-- GIVEN DATA --
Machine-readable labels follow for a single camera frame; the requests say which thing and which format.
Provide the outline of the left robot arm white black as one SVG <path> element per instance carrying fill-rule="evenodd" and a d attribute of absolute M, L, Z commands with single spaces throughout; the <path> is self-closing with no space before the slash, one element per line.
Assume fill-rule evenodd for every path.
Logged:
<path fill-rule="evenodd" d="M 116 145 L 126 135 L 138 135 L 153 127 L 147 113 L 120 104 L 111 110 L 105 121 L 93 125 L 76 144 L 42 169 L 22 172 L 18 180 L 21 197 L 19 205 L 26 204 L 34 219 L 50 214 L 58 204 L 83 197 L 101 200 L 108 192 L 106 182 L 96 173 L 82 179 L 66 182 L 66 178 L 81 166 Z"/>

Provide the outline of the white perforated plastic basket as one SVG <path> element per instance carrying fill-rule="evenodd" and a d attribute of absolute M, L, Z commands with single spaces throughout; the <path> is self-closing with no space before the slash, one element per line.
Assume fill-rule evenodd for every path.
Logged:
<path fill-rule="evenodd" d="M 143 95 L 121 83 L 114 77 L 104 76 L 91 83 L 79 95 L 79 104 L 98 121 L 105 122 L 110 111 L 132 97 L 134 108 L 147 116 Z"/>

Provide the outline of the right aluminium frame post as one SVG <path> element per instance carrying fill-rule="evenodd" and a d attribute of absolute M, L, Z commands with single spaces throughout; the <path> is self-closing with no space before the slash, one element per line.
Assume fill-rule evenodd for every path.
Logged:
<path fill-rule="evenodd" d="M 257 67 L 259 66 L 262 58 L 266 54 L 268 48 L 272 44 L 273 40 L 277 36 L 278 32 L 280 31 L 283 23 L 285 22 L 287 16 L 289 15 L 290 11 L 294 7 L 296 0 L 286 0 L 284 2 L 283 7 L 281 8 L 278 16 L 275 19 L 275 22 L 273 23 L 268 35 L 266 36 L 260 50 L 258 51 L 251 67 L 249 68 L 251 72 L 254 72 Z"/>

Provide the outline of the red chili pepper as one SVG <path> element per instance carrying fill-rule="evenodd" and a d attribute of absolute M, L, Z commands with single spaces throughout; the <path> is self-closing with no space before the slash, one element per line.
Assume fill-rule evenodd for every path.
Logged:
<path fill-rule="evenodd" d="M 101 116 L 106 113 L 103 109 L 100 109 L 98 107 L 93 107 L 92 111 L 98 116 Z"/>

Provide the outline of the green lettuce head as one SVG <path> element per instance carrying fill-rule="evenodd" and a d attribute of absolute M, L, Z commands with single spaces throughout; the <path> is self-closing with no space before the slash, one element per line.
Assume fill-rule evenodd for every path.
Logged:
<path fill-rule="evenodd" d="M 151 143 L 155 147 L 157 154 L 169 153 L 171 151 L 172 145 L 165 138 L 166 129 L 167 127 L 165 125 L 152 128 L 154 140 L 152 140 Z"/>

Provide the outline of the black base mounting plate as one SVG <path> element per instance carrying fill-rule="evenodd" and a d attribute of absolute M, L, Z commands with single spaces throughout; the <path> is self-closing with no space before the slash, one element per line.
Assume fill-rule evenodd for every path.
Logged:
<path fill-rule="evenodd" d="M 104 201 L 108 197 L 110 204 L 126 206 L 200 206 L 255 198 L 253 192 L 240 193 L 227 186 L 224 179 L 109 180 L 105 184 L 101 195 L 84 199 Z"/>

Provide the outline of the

---

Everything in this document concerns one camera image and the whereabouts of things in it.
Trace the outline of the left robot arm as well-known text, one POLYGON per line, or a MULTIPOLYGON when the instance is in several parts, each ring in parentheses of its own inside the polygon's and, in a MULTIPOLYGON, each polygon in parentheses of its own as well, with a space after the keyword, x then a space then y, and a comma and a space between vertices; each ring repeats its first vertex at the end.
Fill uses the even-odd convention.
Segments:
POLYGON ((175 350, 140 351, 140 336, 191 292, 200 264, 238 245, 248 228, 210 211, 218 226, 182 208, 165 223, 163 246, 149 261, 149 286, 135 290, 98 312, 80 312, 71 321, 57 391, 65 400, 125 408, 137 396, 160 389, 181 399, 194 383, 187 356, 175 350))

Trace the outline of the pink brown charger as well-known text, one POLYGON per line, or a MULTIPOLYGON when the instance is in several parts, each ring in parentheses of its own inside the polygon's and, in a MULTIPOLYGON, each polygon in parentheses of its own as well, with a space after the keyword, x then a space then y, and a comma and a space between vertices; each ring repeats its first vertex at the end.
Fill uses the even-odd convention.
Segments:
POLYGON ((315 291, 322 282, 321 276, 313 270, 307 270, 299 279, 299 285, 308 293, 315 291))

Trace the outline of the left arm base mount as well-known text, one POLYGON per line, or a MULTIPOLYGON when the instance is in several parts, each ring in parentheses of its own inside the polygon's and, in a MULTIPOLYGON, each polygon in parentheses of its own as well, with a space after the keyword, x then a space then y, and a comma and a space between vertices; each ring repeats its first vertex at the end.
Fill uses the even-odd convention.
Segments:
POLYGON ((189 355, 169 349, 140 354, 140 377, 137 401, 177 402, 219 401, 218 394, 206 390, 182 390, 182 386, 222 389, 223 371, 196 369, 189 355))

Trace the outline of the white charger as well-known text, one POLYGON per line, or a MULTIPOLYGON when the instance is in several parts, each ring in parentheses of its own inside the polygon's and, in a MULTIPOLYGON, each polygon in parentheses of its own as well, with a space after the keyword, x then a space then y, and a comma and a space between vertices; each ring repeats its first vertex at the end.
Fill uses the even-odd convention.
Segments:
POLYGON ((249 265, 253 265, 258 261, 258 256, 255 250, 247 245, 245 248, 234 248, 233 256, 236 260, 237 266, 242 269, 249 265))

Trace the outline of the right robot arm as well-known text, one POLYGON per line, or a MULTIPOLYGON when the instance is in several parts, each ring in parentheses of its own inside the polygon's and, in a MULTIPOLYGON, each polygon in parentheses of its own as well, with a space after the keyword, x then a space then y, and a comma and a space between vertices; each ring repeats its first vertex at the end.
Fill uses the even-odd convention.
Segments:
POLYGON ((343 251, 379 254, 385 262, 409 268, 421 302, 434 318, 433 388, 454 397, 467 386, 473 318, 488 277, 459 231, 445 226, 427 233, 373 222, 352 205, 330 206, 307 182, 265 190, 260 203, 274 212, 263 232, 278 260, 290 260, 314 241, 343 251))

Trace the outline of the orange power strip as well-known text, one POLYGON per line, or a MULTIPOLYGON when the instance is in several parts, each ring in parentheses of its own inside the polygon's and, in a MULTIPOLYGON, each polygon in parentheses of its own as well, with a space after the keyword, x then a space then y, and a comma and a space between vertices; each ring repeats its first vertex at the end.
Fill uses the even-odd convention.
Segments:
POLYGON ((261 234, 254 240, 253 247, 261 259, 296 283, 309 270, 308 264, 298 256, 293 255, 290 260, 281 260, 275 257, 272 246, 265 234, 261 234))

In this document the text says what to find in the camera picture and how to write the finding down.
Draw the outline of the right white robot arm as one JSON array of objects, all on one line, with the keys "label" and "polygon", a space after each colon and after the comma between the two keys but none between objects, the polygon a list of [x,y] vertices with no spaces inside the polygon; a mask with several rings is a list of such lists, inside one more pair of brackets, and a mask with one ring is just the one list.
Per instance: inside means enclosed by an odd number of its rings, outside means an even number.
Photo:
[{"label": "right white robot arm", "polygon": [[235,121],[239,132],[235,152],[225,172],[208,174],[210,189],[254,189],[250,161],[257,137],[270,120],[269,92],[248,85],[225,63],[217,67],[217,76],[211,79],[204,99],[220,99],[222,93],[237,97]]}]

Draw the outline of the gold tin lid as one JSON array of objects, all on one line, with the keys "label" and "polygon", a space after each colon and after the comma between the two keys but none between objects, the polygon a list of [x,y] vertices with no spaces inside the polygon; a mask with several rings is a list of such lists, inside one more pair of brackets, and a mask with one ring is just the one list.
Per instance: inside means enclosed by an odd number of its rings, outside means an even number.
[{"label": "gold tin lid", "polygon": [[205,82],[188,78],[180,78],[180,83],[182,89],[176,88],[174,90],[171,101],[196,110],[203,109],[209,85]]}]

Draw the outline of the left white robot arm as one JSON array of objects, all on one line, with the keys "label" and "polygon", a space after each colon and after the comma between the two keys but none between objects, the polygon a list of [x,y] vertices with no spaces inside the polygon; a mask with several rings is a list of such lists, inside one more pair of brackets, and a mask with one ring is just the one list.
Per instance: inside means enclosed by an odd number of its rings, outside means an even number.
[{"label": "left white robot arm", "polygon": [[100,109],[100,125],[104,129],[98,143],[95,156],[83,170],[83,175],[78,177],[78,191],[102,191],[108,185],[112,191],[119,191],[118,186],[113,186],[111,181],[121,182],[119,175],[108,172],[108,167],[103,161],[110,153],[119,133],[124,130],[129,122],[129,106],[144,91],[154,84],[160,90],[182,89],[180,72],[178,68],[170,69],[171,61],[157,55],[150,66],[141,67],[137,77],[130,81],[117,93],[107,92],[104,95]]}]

--

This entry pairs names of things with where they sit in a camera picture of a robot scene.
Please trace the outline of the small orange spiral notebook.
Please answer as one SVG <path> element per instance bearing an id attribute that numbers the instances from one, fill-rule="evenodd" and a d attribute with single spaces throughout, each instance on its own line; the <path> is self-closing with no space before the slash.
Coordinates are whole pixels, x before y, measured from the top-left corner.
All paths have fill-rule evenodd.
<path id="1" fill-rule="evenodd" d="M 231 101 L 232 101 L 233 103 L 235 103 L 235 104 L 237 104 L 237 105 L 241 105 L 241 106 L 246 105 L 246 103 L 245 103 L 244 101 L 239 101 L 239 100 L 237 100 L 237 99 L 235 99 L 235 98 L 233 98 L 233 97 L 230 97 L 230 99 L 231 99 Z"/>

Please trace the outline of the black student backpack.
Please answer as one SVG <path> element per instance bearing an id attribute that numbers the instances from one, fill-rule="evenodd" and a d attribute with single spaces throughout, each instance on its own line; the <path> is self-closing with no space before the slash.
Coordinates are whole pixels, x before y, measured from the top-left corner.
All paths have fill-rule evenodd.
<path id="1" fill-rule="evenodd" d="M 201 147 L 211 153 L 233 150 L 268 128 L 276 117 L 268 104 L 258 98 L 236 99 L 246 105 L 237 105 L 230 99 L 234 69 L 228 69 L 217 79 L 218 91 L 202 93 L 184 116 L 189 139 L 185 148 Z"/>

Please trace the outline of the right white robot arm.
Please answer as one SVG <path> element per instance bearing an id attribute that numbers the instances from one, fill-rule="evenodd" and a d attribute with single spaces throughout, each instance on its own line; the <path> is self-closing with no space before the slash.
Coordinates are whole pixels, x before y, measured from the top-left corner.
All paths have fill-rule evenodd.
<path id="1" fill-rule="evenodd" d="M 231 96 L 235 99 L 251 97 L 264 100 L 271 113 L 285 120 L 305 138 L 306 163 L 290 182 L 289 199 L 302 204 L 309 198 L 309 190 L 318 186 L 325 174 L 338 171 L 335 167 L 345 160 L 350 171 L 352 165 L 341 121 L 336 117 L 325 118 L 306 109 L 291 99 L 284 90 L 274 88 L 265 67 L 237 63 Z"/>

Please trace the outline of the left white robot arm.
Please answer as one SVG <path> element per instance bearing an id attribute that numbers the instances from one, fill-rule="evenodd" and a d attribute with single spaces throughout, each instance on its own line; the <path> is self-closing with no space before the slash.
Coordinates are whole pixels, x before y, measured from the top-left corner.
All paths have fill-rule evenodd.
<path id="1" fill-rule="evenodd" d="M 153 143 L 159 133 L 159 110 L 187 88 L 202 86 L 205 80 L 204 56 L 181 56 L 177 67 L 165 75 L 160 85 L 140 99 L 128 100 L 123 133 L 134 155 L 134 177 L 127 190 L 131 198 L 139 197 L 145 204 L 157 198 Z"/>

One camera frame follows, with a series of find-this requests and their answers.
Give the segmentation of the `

-- REQUIREMENT --
Copy out each line of the listing that contains the word "things".

-- TASK OUTPUT --
Everything in this document concerns one camera image and the whereabouts of things in it.
This entry pairs names of things with where they sit in a camera picture of a robot scene.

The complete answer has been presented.